#### [THE TASK]
Transcribe the lines from the start of the data below through the line with "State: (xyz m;", word for word and nothing more.

########################################

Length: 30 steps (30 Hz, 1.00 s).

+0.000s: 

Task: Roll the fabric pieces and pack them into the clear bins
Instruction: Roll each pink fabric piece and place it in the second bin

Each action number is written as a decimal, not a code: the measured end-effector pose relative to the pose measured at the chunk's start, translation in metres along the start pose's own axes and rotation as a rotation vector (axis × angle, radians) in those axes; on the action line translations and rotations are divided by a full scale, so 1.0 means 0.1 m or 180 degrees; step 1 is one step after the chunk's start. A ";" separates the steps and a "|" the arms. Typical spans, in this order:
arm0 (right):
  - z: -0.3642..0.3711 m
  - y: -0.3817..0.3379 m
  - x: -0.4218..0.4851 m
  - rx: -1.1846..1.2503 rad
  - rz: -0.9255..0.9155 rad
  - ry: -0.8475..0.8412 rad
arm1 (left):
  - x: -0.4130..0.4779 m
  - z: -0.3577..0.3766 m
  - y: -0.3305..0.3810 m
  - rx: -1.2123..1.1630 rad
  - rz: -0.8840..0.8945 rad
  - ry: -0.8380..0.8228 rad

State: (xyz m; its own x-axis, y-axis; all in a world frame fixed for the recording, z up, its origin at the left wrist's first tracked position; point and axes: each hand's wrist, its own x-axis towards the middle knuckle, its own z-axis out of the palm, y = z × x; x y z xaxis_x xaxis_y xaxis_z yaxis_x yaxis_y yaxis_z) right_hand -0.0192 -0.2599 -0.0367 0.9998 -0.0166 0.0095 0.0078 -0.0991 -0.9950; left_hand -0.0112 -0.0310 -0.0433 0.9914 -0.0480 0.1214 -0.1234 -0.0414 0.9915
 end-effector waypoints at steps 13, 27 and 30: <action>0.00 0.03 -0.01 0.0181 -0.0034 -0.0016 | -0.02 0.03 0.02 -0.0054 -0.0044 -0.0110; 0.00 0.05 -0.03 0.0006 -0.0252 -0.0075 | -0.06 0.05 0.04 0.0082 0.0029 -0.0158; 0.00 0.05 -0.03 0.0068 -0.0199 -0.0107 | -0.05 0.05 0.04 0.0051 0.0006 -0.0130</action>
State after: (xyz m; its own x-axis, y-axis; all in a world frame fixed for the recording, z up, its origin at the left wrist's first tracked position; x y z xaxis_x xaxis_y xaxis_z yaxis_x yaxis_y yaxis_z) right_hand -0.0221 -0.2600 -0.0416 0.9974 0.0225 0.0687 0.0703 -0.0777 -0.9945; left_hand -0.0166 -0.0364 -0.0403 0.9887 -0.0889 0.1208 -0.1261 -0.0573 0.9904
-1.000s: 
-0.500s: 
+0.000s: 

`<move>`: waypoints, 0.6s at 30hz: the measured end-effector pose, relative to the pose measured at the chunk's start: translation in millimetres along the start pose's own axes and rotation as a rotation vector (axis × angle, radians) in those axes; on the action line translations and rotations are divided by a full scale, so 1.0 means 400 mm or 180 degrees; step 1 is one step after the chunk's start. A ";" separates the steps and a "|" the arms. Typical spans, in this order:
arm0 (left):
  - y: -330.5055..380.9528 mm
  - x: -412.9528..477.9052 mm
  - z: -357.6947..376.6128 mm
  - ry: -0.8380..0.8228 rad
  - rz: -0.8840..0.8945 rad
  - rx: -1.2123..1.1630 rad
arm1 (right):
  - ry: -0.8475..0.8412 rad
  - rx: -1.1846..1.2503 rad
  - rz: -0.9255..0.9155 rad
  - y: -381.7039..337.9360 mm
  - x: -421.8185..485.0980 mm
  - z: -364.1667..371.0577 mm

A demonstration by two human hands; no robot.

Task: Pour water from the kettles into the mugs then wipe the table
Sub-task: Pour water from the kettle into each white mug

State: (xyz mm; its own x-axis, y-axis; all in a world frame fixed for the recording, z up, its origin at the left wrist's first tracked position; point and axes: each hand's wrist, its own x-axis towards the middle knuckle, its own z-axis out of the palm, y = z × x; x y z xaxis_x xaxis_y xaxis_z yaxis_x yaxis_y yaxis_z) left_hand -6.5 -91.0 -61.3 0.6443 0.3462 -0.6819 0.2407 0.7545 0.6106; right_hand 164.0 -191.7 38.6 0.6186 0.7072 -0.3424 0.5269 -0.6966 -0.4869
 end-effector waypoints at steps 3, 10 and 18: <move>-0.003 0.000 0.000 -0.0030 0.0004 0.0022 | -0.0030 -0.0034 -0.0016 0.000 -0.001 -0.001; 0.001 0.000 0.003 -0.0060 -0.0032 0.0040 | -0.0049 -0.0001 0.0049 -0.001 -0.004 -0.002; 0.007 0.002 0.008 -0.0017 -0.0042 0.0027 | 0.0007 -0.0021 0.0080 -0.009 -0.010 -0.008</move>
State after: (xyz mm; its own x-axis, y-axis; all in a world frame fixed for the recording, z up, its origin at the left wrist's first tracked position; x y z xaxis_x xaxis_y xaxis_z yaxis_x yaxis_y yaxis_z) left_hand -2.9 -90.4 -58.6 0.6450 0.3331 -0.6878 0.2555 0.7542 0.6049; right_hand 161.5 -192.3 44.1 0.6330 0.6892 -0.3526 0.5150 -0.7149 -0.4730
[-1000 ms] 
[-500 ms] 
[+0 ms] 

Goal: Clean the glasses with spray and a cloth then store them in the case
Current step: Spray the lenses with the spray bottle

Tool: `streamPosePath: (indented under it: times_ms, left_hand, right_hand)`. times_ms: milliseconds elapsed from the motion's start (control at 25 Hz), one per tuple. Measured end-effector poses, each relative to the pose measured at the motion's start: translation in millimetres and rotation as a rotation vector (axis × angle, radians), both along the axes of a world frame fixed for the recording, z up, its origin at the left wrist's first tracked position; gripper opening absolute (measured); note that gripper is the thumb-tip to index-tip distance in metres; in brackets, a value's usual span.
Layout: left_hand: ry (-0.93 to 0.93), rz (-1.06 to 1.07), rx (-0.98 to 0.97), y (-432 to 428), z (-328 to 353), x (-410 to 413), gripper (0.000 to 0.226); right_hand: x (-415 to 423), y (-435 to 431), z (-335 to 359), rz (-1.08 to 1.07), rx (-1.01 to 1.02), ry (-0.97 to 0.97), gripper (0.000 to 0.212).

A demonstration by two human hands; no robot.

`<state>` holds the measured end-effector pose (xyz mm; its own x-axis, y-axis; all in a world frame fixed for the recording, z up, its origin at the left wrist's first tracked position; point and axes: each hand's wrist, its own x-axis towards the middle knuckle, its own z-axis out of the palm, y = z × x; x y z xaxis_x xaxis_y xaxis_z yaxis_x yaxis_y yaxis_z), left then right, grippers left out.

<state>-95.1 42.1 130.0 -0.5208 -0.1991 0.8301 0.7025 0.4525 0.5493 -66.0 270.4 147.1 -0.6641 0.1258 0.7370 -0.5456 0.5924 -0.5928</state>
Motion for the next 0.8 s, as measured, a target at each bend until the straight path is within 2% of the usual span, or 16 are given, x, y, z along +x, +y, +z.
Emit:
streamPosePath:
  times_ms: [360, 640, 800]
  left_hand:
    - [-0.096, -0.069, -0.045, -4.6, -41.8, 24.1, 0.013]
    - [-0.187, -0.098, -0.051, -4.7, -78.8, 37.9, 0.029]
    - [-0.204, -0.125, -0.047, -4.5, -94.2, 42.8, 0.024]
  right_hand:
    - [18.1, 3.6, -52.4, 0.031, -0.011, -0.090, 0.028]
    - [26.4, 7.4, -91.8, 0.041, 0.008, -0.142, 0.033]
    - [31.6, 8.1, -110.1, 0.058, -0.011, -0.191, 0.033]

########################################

#### [ANSWER SECTION]
Length: 30 steps (30 Hz, 1.00 s).

+0.000s: 

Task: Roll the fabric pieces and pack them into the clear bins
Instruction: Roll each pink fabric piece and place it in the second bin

Each action number is written as a decimal, not a code: the measured end-effector pose relative to the pose measured at the chunk's start, translation in metres along the start pose's own axes and rotation as a rotation vector (axis × angle, radians) in those axes; on the action line translations and rotations are divided by a full scale, so 1.0 means 0.1 m or 180 degrees; step 1 is one step after the chunk's start. A ";" separates the steps and a "|" the arms. Typical spans, in this order:
arm0 (right):
  - z: -0.3642..0.3711 m
  - y: -0.3817..0.3379 m
  - x: -0.4218..0.4851 m
  - rx: -1.1846..1.2503 rad
  - rz: -0.9255..0.9155 rad
  - ry: -0.8475..0.8412 rad
arm1 (left):
  - x: -0.4130..0.4779 m
  - z: -0.3577..0.3766 m
  - y: -0.3305..0.3810 m
  - rx: -1.2123..1.1630 rad
  - rz: -0.8840..0.8945 rad
  - ry: -0.8380..0.8228 rad

State: (xyz m; its own x-axis, y-axis; all in a world frame fixed for the recording, z up, its origin at the left wrist's first tracked position; point and axes: each hand's wrist, its own x-axis towards the middle knuckle, its own z-axis out of the palm, y = z × x; x y z xaxis_x xaxis_y xaxis_z yaxis_x yaxis_y yaxis_z) right_hand -0.0192 -0.2599 -0.0367 0.9998 -0.0166 0.0095 0.0078 -0.0991 -0.9950; left_hand -0.0112 -0.0310 -0.0433 0.9914 -0.0480 0.1214 -0.1234 -0.0414 0.9915

That makes the output complete.